• Items from a data source:
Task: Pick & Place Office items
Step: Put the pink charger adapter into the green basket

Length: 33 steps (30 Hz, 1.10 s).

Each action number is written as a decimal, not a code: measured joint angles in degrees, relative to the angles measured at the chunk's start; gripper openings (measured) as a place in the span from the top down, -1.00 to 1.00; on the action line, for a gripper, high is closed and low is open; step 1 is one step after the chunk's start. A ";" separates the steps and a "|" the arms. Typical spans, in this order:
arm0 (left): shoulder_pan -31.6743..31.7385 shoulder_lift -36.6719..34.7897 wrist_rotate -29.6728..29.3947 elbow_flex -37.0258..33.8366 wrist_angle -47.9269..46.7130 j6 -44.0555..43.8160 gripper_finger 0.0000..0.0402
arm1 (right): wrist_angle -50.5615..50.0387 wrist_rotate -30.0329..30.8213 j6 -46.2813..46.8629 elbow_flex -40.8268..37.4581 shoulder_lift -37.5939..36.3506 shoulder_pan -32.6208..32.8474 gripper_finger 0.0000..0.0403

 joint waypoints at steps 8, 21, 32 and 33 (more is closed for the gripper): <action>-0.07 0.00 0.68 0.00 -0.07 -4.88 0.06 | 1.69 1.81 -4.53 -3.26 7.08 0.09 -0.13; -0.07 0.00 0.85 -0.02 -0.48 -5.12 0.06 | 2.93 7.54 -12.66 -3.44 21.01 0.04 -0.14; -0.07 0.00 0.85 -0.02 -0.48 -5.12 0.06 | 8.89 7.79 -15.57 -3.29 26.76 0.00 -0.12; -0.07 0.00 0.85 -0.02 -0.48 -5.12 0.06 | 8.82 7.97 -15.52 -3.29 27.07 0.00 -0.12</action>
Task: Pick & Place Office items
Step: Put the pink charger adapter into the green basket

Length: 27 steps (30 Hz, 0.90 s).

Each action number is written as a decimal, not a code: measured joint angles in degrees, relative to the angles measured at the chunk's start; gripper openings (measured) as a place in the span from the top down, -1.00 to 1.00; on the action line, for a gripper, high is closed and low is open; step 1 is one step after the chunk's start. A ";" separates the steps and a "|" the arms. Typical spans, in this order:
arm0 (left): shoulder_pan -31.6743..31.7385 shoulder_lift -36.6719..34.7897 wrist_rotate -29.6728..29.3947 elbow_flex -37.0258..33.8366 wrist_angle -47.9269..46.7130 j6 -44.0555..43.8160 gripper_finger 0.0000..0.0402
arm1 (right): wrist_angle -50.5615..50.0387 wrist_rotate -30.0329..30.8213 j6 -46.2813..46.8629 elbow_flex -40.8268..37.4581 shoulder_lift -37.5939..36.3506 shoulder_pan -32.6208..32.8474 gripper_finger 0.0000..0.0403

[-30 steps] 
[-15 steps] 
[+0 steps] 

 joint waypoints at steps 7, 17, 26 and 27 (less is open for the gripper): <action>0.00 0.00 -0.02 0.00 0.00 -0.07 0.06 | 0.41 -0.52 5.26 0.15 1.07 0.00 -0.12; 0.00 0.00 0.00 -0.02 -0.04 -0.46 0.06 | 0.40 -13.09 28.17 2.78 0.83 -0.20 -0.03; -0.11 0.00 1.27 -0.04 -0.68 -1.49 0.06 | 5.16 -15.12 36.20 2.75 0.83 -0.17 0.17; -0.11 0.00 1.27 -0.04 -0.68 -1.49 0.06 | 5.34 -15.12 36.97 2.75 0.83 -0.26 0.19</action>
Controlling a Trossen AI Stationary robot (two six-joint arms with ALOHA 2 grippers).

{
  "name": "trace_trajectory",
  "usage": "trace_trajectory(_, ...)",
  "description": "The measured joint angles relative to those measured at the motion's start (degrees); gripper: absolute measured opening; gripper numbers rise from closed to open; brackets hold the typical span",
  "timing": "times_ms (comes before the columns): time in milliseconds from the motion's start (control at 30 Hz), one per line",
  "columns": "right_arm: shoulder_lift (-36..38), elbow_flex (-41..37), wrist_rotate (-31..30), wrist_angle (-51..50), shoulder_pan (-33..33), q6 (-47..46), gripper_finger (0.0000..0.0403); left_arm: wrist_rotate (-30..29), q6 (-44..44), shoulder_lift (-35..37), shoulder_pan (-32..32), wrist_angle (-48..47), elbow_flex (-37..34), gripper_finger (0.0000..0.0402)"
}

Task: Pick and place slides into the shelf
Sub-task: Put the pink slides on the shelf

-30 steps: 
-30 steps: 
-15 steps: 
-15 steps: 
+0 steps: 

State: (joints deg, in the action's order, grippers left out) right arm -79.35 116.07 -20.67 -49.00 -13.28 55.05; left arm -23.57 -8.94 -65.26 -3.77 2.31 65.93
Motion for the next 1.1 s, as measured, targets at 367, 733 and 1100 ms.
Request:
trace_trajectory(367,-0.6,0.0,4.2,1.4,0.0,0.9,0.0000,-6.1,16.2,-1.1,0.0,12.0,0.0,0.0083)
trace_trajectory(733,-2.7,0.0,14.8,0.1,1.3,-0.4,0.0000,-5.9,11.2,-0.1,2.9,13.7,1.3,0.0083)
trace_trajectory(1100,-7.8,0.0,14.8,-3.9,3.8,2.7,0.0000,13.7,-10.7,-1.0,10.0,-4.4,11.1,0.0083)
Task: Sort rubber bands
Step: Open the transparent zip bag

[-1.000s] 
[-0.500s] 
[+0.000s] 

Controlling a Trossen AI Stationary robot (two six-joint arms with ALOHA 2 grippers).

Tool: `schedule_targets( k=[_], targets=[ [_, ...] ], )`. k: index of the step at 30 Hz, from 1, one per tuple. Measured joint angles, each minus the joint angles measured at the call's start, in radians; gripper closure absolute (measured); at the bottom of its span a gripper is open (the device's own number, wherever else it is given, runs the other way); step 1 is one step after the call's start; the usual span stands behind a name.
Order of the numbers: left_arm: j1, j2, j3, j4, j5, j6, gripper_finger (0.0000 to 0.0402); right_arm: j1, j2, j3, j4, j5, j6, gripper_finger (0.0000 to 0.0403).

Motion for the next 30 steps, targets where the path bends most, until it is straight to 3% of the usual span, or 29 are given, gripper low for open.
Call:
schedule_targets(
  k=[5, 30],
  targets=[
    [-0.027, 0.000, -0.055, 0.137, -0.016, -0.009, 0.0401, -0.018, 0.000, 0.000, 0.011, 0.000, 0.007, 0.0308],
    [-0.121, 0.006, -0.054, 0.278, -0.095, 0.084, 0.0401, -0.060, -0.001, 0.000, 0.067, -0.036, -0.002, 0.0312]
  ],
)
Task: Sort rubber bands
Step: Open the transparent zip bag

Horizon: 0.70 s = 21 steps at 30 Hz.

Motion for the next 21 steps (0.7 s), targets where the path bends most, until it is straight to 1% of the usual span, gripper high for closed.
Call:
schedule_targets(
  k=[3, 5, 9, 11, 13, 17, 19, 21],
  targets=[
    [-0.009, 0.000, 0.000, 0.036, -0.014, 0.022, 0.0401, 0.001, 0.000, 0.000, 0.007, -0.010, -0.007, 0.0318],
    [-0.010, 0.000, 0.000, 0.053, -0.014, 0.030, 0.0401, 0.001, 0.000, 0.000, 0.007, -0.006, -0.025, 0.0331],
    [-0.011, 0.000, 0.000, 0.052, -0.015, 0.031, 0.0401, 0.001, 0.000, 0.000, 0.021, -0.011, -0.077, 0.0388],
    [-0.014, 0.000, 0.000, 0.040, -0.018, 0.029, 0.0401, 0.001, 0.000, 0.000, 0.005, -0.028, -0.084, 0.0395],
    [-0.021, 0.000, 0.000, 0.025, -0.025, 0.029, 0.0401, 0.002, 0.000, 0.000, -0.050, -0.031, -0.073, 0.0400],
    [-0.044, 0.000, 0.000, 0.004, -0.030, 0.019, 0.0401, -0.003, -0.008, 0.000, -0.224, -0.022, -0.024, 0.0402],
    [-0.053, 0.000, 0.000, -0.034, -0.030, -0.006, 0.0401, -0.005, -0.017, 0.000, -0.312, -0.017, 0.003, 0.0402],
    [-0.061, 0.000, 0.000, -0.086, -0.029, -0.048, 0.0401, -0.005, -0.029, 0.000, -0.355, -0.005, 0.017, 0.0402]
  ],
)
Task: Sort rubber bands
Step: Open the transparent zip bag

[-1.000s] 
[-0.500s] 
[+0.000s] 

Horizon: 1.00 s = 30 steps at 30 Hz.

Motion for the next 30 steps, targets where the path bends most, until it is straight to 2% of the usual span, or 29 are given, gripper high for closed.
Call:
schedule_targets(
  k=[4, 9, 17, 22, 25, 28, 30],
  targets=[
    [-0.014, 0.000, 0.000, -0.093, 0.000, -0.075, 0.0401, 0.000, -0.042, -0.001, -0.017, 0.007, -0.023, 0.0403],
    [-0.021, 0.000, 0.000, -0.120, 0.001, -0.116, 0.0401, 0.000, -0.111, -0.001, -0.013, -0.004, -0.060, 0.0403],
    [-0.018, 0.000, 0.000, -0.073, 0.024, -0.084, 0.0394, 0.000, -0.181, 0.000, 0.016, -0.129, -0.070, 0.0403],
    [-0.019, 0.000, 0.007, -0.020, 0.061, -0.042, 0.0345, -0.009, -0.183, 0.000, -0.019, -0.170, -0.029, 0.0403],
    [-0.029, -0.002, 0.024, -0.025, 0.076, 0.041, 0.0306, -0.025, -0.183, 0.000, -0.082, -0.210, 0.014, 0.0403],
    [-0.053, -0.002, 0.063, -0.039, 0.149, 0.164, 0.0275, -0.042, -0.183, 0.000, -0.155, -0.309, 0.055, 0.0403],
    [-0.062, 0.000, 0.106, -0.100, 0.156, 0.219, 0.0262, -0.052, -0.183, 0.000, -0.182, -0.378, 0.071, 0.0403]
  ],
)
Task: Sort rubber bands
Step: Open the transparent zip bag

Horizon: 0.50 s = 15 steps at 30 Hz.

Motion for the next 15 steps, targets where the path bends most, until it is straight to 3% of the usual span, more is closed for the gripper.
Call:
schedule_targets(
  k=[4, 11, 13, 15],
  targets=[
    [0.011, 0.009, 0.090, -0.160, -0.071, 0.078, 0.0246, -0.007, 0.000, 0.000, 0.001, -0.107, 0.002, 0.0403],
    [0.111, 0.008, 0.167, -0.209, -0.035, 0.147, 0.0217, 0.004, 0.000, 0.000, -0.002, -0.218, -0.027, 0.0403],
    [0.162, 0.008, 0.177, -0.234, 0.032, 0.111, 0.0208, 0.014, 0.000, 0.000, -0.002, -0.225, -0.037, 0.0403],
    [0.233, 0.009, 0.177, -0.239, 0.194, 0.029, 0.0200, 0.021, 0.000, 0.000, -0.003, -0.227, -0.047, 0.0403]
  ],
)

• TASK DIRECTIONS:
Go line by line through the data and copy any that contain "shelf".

• OUTPUT:
Task: Pick and place slides into the shelf
Sub-task: Put the pink slides on the shelf

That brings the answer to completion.